Tak naprawdę za dotacje Unia Europejska – jak słusznie twierdzi prof. Witold Kieżun – kupuje naszą suwerenność (dyktuje nam np., ile możemy produkować mleka, ile dwutlenku węgla itp.). Unia płaci tylko za to, co uzna za stosowne. UE wymusza za pomocą dotacji naszą uległość, uzależnia nas od siebie prawie całkowicie (np. firma, która otrzymała unijną dotację, nie może zmienić typu produkcji, na który ją dostała). Na dokładkę inwestycje dotowane przez EU są bardzo często po prostu głupie - jak np. termy w Polsce w miejscu, gdzie nie ma dostępnych ciepłych wód, hale sportowe tam, gdzie nie ma sportu, czy aqua parki, gdzie nie ma na nie zapotrzebowania.
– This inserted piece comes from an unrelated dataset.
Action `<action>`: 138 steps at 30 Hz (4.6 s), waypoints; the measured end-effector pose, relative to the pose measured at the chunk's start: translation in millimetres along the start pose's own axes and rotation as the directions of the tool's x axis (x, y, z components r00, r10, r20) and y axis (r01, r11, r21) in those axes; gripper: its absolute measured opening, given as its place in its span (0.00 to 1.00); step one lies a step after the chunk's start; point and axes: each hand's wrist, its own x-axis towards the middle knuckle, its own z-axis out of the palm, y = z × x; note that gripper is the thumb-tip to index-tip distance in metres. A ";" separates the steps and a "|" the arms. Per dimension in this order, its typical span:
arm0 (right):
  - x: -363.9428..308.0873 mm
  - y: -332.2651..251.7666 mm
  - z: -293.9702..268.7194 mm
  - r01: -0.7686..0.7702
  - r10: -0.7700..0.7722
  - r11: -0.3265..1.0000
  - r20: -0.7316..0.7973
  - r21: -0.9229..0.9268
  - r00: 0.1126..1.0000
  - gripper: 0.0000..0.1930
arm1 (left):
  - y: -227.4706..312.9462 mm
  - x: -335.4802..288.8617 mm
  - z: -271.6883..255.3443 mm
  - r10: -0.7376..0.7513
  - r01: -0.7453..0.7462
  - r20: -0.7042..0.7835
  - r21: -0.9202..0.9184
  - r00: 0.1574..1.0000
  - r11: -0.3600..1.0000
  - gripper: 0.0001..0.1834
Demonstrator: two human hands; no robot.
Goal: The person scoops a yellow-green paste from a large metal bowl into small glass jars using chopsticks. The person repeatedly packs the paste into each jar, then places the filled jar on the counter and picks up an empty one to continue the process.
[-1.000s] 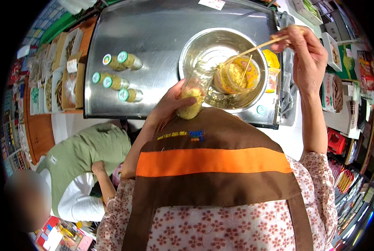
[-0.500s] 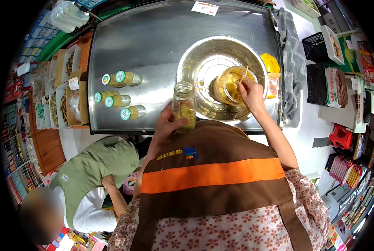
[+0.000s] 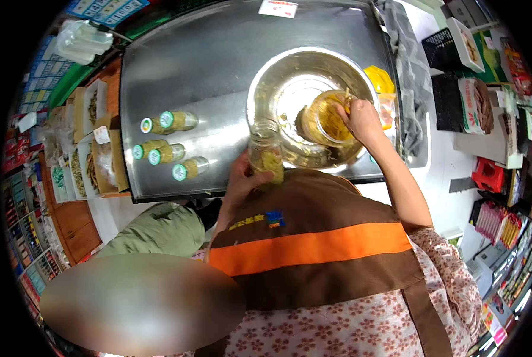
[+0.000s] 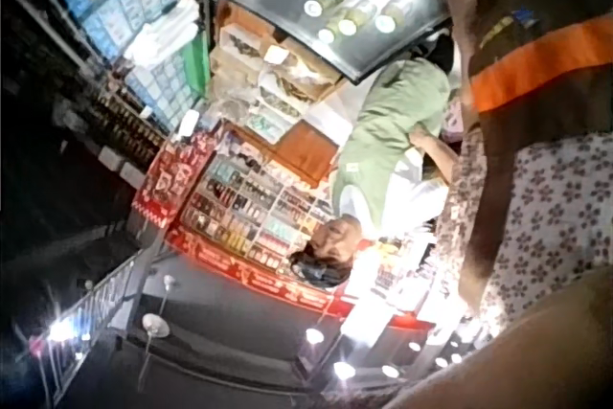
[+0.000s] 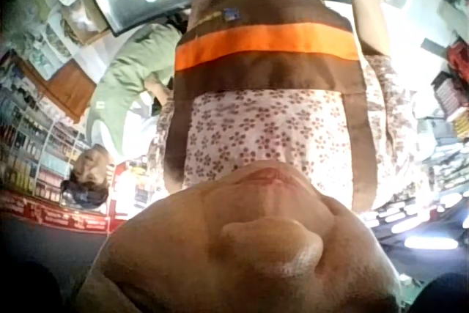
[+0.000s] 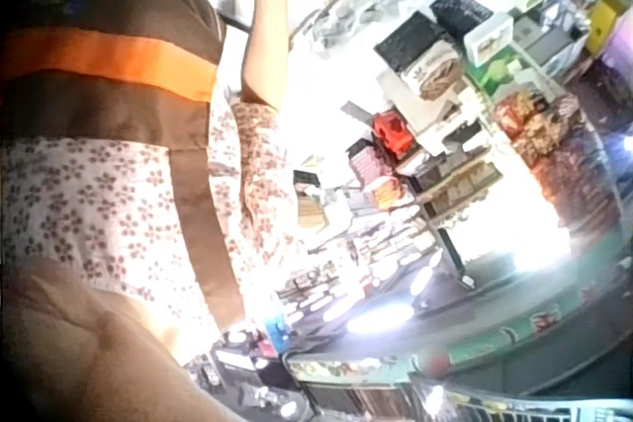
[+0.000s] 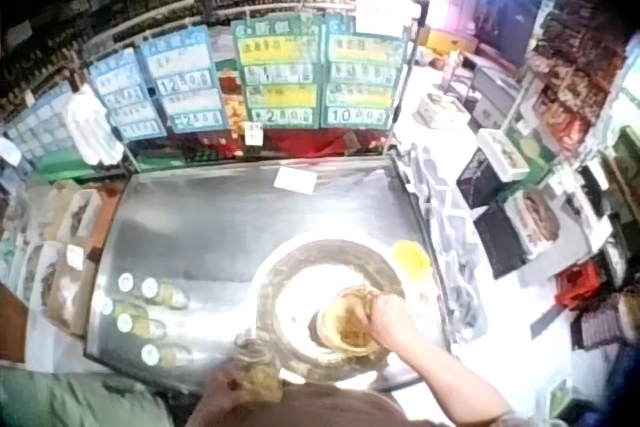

Margaret Thatcher, poweidziała kiedyś, że Unia Europejska jest skazana na niepowodzenie, gdyż jest szalonym, utopijnym projektem, pomnikiem pychy lewicowych intelektualistów. I faktycznie już widać jak bardzo słowa "żelaznej damy" okazują się prawdziwe  - tu posłużę się opinią profesora Uczelni Łazarskiego w Warszawie, pana Włodzimierza J. Korab-Karpowicza - Unia jest klęską ekonomiczną (an economic failure) z uwagi na utrzymujący się wysoki poziom bezrobocia w wielu państwach członkowskich, niski przyrost PKB, zadłużenie państw oraz niską konkurencyjność w porównaniu z szybko rozwijającymi się krajami poza Europą. Jest także klęską polityczną (a political failure), bowiem nie jest w stanie kontrolować i bronić swoich granic oraz zapewnić porządku wewnętrznego w obliczu obecnego problemu jakim jest kryzys uchodźczy. Po trzecie - jest klęską filozoficzną (a philosophical failure) gdyż jej liderzy popierają ideę multi kulti, a w szczególności obecną emigrację z krajów muzułmańskich. Nie rozumieją znaczenia wartości i cywilizacji europejskiej - tej samej cywilizacji, która wymyśliła słowo filozofia i w ciągu stuleci -  dzięki rozwojowi nauki i techniki - przyczyniła się do niesłychanego wręcz rozwoju życia na Ziemi. Unia Europejska okazała się klęską i w tej sytuacji Polska powinna jak najszybciej wyjść ze struktur UE i stworzyć np. Unię Centralnej Europy.  Jak tego dokonać?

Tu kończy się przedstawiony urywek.